▸ YOUR INSTRUCTIONS
The exercise calls for exact output of the lines between the one that contains "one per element" and the end of the data, with both ends kept and pictures left out.

Entries taken from a collection

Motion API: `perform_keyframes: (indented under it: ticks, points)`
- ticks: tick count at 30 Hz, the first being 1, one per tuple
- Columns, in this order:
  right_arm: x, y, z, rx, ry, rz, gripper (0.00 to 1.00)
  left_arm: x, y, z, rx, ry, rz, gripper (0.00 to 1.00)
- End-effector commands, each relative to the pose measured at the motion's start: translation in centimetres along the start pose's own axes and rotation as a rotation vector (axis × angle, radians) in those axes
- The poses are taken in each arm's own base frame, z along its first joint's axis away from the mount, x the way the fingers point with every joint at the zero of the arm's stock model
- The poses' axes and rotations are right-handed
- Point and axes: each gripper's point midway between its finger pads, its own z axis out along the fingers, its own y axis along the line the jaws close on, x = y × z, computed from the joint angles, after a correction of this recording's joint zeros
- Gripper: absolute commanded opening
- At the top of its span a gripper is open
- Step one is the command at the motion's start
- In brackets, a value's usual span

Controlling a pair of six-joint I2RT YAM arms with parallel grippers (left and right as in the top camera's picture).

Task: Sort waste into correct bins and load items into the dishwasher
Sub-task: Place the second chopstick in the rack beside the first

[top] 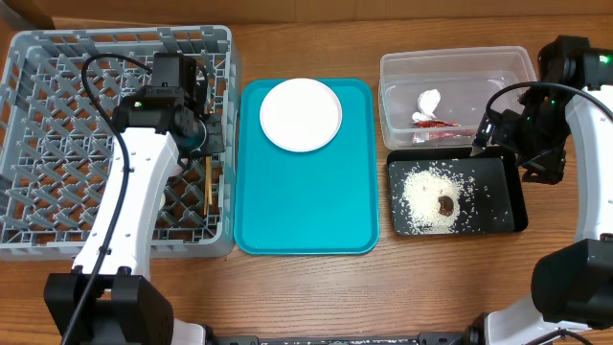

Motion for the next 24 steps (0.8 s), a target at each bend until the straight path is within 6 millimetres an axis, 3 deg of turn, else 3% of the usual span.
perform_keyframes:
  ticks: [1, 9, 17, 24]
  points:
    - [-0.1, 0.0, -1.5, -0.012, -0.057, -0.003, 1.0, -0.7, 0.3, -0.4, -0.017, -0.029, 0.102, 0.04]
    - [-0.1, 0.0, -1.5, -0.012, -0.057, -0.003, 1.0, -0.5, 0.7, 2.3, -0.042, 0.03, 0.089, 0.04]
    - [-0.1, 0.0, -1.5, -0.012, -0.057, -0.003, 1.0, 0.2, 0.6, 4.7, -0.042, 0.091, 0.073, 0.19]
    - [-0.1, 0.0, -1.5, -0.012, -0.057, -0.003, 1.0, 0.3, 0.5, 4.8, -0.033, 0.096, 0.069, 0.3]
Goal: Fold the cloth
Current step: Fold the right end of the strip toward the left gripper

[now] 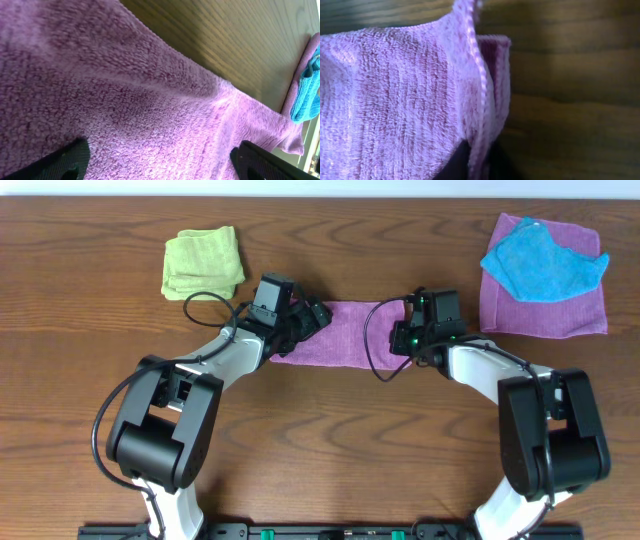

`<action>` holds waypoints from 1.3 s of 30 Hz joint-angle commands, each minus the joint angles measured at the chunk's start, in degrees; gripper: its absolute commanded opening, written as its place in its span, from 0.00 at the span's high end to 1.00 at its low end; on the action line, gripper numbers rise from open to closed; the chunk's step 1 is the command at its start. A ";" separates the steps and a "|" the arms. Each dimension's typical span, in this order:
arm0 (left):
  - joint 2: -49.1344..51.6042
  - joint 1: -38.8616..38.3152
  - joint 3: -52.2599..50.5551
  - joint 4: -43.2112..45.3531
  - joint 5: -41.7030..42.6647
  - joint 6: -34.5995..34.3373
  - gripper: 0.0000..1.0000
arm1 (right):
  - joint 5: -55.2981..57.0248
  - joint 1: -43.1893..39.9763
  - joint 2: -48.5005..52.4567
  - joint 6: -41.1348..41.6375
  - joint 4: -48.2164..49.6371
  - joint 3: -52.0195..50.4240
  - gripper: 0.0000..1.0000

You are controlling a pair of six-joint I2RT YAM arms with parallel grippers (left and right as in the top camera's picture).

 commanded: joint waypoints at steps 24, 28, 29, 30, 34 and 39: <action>0.79 0.35 0.57 -2.91 0.20 2.97 0.05 | -0.72 8.79 -7.96 0.74 -11.39 9.03 0.98; 0.79 0.35 0.57 -2.91 0.20 2.97 0.04 | -0.68 10.75 -8.20 0.81 -11.10 10.10 0.99; 0.79 0.33 0.57 -2.91 0.20 2.97 0.05 | -0.66 11.21 -8.24 1.03 -10.88 10.51 0.99; 0.79 0.35 0.57 -2.89 0.20 2.97 0.05 | -0.63 11.65 -8.24 1.25 -10.64 11.02 0.98; 0.76 0.83 0.63 -2.40 0.26 2.93 0.05 | 1.42 13.16 -8.24 1.62 -10.58 13.09 0.98; -0.17 2.69 1.05 -2.40 0.66 2.93 0.05 | 3.39 14.60 -8.24 1.62 -10.54 14.38 0.98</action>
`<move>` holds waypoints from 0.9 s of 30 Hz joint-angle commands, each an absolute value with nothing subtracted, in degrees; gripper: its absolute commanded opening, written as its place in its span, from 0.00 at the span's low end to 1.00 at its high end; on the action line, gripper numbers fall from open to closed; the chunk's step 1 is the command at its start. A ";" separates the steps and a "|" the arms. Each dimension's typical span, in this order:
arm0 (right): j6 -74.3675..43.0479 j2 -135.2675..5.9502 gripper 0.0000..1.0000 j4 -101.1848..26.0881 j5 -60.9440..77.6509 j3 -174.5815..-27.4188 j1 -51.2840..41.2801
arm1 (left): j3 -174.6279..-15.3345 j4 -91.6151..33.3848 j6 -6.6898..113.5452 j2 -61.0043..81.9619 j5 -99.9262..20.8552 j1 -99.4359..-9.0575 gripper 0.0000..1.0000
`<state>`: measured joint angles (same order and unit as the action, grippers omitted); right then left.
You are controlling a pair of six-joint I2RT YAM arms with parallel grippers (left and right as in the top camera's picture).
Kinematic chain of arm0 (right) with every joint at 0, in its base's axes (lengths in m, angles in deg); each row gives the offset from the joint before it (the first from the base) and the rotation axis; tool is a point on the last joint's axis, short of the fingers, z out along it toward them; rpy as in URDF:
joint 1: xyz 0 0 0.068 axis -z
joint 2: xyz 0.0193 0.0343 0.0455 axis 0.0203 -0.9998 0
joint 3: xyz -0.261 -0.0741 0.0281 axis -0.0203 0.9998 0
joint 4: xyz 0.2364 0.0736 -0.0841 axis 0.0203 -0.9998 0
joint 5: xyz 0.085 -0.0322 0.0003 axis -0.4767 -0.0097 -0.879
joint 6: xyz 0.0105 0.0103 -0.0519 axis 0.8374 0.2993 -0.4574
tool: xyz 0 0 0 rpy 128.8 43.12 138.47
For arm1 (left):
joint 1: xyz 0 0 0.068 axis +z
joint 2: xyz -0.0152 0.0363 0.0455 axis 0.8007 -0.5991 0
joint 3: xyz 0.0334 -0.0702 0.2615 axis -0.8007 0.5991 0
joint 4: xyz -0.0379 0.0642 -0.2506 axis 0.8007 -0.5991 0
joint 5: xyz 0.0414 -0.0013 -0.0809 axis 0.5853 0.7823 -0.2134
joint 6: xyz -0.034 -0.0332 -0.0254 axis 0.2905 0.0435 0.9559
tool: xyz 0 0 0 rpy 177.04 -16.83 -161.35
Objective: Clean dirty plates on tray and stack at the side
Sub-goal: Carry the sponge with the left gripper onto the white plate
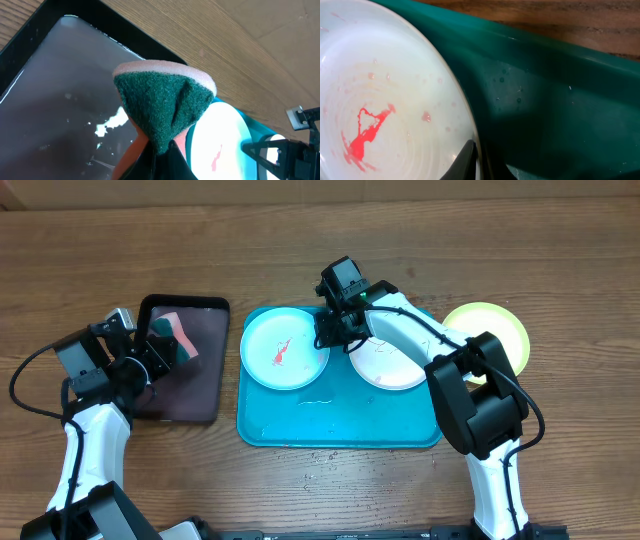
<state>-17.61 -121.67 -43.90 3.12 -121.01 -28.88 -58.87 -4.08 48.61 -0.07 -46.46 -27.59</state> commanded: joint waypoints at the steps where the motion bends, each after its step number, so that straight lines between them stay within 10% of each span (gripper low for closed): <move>1: -17.50 -122.52 0.07 -43.81 2.81 -121.58 -29.14 | -58.59 -3.64 49.13 -0.26 -47.93 -27.35 0.04; 27: -17.28 -122.52 0.07 -44.33 2.57 -121.58 -29.16 | -80.05 -32.71 49.13 -1.97 -14.82 -46.37 0.04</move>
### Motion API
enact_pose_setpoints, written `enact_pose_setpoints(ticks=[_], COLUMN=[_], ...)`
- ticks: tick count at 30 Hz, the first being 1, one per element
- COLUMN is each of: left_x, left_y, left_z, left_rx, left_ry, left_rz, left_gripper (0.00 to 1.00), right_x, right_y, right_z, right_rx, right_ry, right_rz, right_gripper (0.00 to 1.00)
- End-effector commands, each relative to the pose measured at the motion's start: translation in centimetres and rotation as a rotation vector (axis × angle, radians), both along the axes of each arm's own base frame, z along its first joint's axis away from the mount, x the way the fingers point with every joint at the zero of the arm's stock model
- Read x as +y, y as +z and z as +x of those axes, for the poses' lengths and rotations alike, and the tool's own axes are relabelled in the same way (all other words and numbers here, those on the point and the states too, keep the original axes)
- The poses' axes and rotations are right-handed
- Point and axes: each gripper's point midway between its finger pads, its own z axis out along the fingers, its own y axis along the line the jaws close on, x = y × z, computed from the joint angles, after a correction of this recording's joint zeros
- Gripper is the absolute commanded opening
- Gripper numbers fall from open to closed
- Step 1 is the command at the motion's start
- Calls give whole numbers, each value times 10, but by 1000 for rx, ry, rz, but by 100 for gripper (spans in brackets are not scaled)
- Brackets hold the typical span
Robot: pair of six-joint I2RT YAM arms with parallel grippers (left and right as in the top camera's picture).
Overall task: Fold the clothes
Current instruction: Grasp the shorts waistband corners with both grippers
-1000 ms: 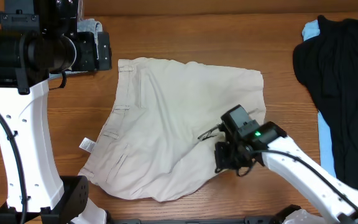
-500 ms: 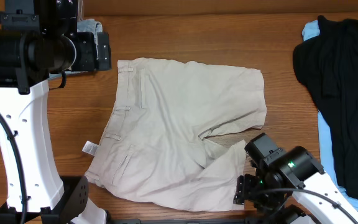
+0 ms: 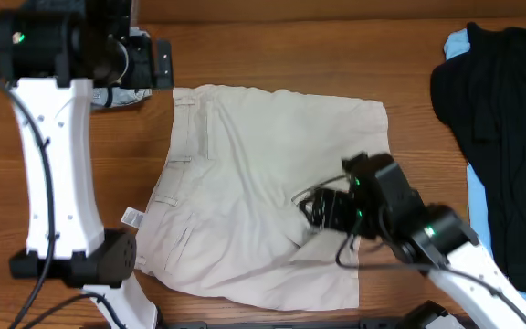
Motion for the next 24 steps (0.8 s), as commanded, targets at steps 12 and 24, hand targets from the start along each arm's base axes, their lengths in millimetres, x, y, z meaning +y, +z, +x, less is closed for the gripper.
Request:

▸ FINAL ANSWER
- ticks: tick count at 30 Hz, the first being 1, one per element
- COLUMN is each of: left_x, left_y, left_z, left_rx, left_ry, left_rz, left_gripper (0.00 to 1.00), right_x, right_y, right_z, right_rx, right_ry, right_rz, right_gripper (0.00 to 1.00)
- End-effector commands, each relative to the pose measured at the motion's start: translation in centimetres and rotation as a rotation vector (axis × angle, radians), both along the axes of each arm's own base frame, z along its first joint's axis away from the mount, x the way the fingers point with every joint at the zero of the arm's stock model
- Read x as +y, y as +z and z as +x of those axes, for the poses' lengths and rotations alike, and the tool's own axes are relabelled in the same way (all other words and numbers here, those on the point and the states too, keep the original axes)
- The poses' axes and rotations are right-handed
- Point and axes: each gripper's point midway between its finger pads, its own z axis out along the fingers, its own y axis along the line the jaws close on, x = y × z, computed from the joint angles, after a correction of this recording's joint zeros
- Gripper is the absolute commanded opening
- Gripper numbers fall from open to closed
- Step 1 is the command at the motion's start
- Calls give whole numbers, each value times 10, but by 1000 for rx, ry, rz, but by 100 for gripper (spans in brackets are not scaled)
- Brackets hold the typical span
Robot: pair of six-joint I2RT YAM arms with parallel grippers (left and right as in the top camera's picture).
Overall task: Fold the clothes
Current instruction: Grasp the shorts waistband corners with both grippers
-1000 ms: 
-500 ms: 
+0 ms: 
Motion for the next 24 steps (0.8 s), as commanded, targets at steps 12 and 24, hand targets from the start along each arm's base axes, their lengths in millimetres, x, y, z meaning +y, +z, +x, less is closed for the gripper.
Request:

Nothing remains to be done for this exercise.